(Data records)

******************************

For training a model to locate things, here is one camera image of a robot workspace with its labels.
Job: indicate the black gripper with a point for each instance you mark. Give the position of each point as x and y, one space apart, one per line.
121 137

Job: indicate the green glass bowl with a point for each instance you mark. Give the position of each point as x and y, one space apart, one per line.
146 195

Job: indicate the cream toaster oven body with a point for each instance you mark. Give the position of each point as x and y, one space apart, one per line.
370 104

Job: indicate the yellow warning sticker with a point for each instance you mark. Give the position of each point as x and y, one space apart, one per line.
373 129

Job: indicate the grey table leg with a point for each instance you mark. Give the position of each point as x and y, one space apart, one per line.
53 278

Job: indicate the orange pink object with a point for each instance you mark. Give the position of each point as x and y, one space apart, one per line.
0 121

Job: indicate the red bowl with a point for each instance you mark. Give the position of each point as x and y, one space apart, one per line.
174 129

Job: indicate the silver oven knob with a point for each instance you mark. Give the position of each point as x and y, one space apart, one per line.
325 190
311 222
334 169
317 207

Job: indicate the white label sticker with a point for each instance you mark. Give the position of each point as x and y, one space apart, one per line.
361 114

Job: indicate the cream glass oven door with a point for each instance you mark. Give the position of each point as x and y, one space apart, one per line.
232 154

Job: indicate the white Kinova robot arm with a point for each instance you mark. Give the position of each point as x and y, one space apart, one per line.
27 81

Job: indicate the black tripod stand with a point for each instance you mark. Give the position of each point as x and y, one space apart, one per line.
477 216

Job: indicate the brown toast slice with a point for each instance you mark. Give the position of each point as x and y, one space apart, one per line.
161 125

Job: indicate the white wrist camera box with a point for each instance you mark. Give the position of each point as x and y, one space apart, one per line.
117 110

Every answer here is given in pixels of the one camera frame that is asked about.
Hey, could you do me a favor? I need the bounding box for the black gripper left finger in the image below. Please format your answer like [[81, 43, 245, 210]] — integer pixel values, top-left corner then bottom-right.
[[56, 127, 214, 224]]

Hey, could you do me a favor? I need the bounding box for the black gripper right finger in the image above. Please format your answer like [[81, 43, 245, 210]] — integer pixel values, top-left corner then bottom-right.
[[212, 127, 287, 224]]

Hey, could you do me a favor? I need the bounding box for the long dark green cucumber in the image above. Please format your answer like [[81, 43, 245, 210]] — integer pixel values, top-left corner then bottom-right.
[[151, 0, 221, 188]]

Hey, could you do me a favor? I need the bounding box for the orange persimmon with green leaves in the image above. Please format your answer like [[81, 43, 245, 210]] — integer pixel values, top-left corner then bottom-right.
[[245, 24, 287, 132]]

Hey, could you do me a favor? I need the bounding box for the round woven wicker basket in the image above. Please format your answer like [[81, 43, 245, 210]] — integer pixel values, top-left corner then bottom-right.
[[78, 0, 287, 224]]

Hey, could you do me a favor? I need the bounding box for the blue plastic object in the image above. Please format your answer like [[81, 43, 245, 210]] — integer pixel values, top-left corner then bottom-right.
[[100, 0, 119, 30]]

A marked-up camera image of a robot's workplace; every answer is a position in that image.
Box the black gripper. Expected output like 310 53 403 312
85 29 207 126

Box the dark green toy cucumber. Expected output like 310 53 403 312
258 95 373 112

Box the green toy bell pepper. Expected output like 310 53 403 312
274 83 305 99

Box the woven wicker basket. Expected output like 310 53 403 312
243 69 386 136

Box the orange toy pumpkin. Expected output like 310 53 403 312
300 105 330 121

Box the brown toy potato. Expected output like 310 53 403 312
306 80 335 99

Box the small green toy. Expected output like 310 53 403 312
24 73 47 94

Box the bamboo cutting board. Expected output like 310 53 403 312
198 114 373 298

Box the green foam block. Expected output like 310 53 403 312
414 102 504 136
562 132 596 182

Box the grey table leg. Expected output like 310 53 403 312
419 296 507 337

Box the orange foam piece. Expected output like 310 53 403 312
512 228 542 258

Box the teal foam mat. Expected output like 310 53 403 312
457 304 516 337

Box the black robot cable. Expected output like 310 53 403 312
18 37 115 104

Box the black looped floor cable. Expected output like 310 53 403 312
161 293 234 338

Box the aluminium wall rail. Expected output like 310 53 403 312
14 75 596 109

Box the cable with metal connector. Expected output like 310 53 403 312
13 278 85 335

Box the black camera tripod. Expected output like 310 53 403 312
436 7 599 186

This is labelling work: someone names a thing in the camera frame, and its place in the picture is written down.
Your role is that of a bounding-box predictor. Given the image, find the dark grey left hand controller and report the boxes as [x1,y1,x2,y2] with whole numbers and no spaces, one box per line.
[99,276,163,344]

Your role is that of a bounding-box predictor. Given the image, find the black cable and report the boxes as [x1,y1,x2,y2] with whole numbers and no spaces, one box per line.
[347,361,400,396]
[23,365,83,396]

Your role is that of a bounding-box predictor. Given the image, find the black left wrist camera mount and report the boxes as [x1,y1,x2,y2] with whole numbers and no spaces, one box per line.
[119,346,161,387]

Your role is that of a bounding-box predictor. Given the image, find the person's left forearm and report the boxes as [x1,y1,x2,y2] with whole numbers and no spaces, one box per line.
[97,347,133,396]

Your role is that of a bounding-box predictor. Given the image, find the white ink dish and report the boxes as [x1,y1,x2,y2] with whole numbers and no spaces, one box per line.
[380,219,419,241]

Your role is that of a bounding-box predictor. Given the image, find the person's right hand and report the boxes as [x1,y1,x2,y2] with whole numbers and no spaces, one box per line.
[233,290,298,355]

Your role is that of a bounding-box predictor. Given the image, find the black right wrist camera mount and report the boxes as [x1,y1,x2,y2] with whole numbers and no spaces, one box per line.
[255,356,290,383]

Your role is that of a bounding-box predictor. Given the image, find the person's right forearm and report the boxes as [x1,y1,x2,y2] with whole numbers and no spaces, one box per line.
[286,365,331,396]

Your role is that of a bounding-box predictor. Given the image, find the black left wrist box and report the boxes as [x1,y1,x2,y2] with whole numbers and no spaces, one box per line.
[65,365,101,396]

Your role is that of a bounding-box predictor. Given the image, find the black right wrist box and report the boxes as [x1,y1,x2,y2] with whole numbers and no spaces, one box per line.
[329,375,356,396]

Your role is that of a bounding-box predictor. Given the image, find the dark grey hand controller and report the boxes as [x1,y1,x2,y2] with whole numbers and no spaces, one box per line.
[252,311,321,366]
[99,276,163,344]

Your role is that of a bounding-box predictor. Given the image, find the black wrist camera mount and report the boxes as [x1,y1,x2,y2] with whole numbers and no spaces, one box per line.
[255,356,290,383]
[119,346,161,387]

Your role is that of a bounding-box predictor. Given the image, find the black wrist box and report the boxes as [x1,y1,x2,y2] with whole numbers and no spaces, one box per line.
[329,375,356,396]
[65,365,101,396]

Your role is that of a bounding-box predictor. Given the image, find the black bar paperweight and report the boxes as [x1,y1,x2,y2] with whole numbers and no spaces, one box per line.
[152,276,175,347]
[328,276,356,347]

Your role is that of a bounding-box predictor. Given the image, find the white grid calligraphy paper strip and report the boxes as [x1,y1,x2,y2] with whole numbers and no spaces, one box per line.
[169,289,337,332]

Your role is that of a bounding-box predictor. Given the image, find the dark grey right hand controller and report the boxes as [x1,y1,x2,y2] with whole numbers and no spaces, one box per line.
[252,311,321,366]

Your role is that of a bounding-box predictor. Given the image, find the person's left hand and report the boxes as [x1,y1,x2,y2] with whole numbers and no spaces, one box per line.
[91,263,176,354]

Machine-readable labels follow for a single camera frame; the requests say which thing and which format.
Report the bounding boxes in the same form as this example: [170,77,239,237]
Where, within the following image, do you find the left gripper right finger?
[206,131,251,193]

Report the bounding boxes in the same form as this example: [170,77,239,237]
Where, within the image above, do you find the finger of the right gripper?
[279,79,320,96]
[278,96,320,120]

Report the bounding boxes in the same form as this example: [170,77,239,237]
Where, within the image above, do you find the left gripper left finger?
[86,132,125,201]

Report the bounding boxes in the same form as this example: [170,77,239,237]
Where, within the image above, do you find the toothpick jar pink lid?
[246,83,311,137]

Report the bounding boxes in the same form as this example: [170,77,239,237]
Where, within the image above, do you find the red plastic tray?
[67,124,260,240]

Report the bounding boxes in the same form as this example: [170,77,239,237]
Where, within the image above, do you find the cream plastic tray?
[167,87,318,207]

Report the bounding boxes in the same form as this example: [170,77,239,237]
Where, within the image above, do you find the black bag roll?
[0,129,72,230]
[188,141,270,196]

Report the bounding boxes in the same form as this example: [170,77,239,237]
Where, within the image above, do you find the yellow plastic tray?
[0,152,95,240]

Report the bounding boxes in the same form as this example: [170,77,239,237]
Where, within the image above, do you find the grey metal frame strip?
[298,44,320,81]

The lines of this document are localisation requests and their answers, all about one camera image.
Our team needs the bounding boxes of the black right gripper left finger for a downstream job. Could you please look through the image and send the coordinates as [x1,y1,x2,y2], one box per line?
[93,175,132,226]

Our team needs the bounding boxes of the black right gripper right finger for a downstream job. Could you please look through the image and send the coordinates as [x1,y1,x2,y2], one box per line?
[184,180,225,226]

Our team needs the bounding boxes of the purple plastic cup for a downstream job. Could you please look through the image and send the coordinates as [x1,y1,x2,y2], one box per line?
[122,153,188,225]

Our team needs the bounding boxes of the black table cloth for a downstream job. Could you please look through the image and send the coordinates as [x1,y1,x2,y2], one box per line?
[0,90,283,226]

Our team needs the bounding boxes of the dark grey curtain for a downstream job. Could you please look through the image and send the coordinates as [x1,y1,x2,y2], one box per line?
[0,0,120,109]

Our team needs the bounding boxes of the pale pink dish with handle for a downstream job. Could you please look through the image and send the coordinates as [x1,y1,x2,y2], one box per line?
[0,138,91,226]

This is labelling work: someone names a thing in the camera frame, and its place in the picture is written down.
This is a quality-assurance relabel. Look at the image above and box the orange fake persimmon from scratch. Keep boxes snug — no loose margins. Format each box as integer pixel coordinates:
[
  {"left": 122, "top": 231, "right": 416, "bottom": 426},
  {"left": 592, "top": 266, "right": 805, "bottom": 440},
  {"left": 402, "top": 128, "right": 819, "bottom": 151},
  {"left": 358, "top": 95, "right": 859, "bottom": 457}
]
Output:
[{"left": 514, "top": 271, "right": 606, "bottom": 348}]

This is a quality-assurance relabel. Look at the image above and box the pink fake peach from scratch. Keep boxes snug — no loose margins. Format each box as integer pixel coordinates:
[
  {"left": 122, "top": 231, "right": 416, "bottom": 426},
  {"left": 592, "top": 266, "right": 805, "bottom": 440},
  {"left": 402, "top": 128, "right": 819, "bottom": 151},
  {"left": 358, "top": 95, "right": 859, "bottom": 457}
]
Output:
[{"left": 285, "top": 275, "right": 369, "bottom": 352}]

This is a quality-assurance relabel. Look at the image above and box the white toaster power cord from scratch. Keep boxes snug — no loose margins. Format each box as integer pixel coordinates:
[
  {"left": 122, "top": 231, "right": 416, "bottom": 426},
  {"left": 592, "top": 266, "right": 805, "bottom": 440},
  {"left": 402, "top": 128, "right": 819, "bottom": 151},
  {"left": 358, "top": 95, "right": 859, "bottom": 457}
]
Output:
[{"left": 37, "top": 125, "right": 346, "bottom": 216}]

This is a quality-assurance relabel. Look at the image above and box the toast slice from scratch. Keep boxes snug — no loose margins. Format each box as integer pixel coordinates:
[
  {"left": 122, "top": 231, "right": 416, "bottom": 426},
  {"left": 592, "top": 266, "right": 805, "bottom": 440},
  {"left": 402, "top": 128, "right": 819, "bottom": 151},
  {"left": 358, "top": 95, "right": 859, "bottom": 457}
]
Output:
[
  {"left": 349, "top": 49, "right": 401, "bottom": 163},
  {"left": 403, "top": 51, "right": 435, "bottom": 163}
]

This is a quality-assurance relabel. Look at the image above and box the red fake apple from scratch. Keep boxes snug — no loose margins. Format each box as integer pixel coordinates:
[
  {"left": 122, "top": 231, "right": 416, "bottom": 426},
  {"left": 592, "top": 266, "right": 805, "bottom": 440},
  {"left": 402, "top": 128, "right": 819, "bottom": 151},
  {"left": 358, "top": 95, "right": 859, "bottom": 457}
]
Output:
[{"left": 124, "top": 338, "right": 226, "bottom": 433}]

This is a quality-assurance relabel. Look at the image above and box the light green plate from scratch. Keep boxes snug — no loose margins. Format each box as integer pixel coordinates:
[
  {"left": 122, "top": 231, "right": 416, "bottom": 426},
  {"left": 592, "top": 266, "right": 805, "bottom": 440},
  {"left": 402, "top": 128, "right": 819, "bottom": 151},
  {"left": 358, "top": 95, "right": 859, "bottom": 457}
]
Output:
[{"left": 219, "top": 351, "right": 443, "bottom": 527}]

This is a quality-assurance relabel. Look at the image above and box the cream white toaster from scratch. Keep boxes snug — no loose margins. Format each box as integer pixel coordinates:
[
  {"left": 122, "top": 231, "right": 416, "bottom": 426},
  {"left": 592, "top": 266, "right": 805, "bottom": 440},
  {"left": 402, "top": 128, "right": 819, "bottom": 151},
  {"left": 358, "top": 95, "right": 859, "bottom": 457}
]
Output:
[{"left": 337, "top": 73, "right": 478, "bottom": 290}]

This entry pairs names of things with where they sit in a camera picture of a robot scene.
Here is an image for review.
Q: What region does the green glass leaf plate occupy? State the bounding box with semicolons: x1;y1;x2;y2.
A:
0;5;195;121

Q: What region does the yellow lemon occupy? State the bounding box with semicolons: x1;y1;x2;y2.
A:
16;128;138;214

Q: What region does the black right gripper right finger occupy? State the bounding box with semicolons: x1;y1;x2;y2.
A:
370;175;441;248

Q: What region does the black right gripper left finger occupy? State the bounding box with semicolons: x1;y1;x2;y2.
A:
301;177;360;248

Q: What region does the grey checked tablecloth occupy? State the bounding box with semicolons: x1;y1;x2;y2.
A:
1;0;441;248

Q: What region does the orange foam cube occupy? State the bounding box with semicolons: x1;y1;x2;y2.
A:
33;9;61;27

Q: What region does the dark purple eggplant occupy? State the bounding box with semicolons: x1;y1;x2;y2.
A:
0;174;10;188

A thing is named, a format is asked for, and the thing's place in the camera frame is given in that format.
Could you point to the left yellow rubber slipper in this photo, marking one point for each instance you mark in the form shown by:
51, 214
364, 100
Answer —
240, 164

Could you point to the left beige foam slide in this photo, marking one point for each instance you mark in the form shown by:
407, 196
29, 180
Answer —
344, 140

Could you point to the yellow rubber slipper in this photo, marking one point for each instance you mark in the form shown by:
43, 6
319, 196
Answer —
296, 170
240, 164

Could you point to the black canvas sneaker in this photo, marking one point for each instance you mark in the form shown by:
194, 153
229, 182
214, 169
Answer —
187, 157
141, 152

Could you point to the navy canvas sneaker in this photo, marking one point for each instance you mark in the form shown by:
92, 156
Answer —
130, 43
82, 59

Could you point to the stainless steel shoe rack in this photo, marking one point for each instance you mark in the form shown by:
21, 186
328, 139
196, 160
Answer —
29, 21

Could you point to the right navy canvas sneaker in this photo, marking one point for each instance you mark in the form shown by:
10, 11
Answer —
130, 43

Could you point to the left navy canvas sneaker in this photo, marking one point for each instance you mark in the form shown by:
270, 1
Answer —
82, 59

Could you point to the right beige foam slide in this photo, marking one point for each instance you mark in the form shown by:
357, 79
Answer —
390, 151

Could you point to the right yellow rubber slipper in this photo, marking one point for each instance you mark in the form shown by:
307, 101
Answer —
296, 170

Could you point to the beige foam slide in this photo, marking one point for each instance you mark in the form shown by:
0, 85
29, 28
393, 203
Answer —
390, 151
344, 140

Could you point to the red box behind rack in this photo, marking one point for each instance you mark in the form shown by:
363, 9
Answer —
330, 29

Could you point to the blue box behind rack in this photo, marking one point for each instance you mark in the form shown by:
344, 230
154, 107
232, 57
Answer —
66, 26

******************************

Using the records above, work out the number of lines that contain "requests" and write only that number.

Answer:
2